-- PROBLEM DESCRIPTION --
Please give back word for word the lines below, from the first one through the one with "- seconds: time".

•••••

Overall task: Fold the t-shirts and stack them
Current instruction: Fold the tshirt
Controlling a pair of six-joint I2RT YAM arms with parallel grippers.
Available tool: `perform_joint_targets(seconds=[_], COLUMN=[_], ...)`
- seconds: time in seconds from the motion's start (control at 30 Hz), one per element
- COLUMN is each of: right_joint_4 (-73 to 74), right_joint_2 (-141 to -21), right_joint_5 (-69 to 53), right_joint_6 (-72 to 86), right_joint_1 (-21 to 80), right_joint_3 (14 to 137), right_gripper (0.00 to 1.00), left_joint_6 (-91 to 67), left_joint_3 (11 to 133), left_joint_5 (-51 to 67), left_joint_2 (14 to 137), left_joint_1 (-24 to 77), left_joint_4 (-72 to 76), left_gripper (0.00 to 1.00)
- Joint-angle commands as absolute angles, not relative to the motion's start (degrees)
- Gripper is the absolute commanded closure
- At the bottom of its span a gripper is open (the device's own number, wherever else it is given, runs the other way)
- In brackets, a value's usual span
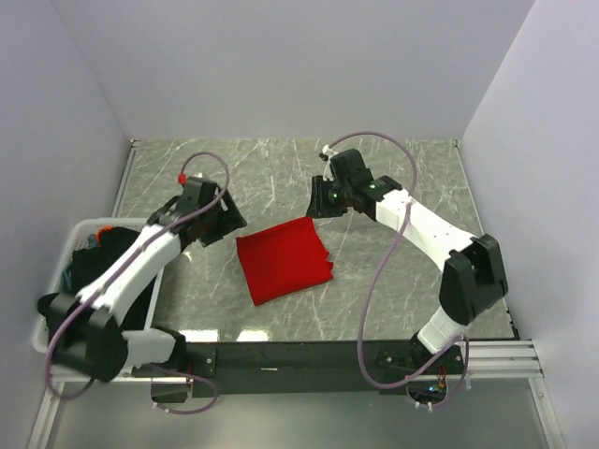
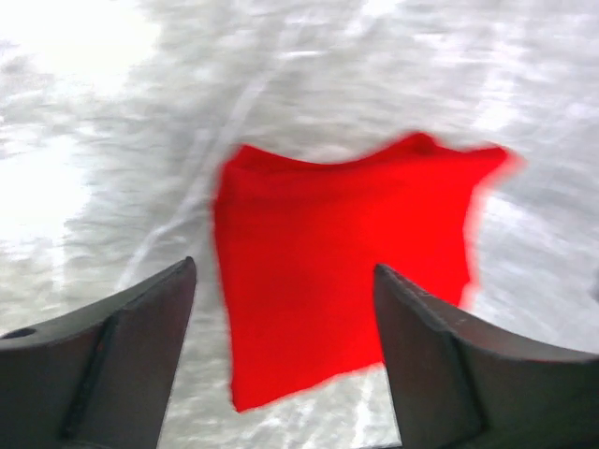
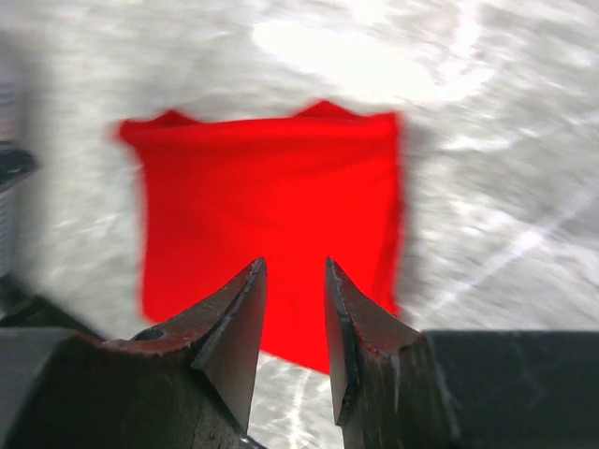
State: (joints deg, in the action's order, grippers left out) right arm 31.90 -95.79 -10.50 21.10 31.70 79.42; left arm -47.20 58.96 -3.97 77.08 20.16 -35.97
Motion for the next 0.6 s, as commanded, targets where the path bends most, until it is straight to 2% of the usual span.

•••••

-- SOLUTION FOR THIS TASK --
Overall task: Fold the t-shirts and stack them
Current instruction: Fold the tshirt
Controlling a pair of six-joint I2RT YAM arms with parallel grippers.
Available tool: `perform_joint_targets(seconds=[_], COLUMN=[_], ...)`
- seconds: time in seconds from the motion's start (control at 30 Hz), one per element

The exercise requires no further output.